**About this exercise:**
In the data below, restate exactly the lines from the one with "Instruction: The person" to the final line, both included, but not the pictures.

**Data block:**
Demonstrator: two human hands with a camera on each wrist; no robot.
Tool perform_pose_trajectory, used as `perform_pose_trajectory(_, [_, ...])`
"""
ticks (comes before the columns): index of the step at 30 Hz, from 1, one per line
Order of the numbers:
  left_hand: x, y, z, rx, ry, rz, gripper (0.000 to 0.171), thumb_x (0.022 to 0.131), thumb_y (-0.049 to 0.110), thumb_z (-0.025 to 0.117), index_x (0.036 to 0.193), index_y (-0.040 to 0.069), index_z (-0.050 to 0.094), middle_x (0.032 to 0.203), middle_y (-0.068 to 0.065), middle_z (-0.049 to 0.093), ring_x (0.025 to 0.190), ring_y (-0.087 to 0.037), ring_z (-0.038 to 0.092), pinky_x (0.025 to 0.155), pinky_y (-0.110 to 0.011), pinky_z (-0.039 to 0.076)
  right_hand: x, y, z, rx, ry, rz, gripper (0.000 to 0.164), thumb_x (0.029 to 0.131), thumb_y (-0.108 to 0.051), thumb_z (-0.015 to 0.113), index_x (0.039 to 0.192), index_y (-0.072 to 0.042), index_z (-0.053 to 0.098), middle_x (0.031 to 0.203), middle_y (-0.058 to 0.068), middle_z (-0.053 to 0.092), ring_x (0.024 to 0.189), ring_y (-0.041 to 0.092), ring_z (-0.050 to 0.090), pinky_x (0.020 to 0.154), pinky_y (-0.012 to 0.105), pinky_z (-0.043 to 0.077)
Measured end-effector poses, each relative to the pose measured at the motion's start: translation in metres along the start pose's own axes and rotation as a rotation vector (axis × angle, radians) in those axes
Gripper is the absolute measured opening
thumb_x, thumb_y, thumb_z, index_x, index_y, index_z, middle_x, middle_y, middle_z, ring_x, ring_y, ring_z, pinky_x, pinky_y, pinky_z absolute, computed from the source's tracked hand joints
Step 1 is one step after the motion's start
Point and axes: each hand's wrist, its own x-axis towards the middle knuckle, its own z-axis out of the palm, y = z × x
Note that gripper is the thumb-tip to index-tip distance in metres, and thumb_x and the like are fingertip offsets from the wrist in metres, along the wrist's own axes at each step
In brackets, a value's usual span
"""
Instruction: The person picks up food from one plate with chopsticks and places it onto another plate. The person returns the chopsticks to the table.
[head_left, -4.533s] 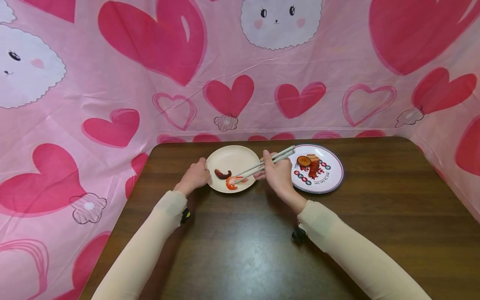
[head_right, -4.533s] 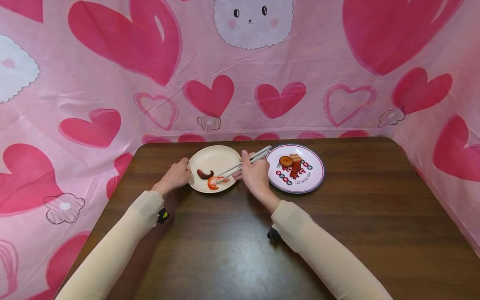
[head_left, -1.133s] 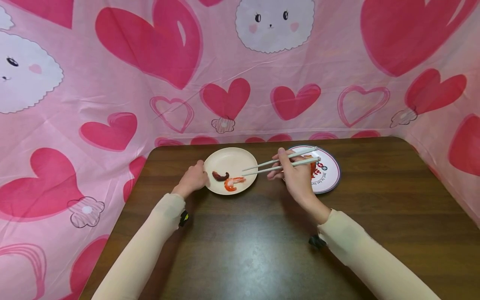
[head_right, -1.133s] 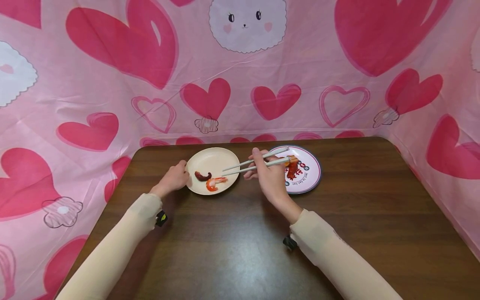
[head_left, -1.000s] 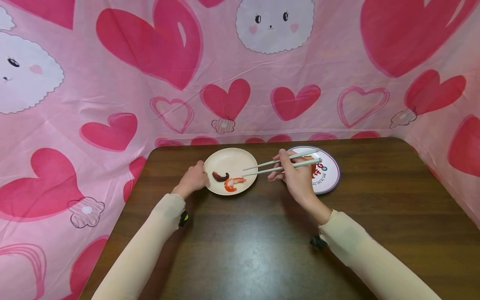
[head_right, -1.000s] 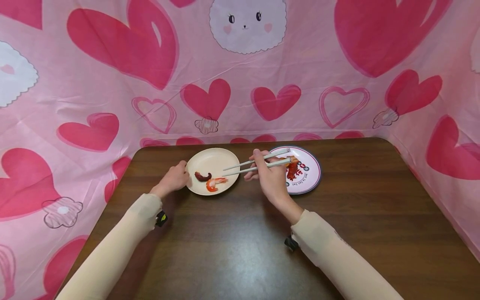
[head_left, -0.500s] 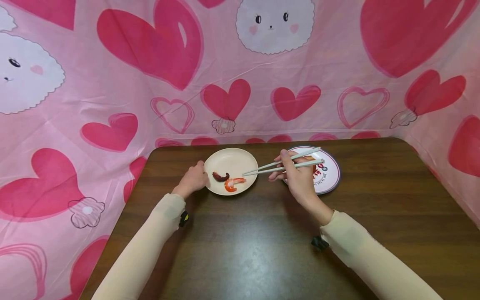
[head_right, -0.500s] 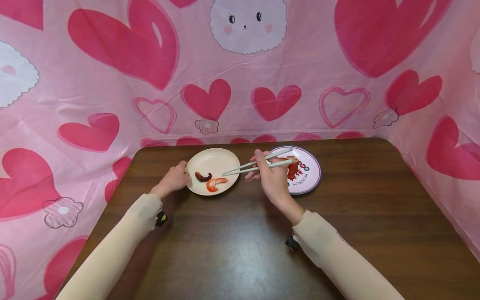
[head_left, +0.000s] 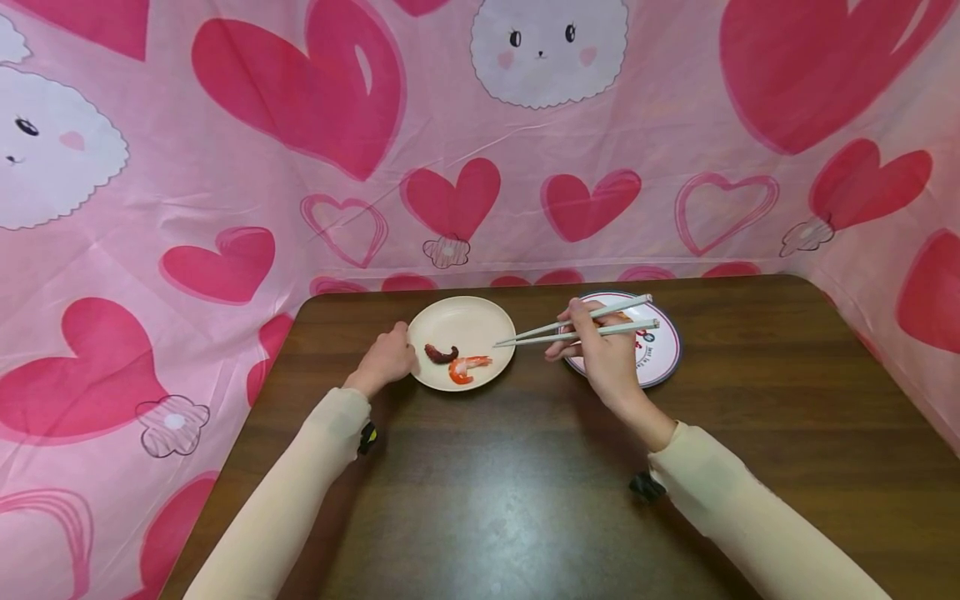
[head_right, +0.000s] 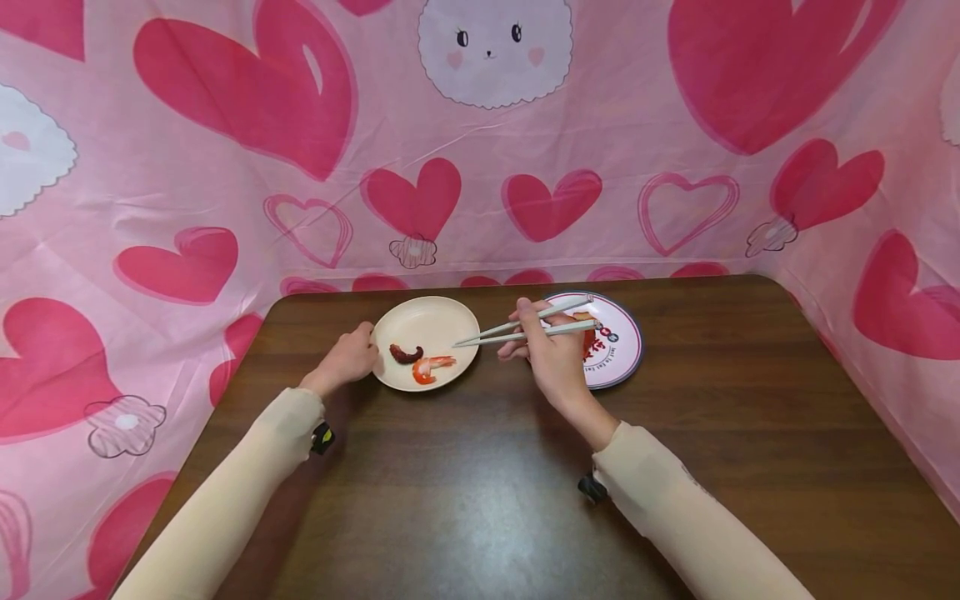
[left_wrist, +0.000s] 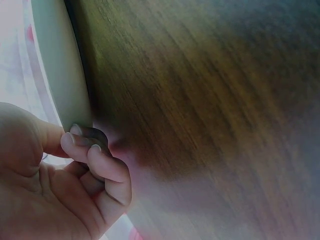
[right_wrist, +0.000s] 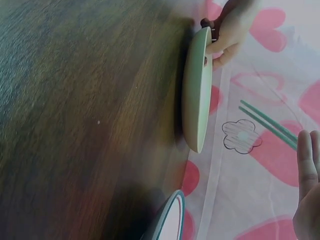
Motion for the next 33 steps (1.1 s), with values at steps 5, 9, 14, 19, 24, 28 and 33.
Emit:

**Exercise answer:**
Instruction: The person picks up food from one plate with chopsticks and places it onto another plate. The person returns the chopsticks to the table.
[head_left, -4.533s] 
[head_right, -4.533s] 
[head_left, -1.133s] 
[head_right, -1.133s] 
[head_left, -1.000s] 
[head_right, -1.000s] 
[head_left, -0.500s] 
[head_right, -0.500s] 
[head_left, +0.000s] 
[head_right, +0.000s] 
[left_wrist, +0.000s] 
[right_wrist, +0.000s] 
Motion for the next 33 steps (1.1 s), with values at steps 5, 9, 14, 19, 24, 28 and 33.
Emit:

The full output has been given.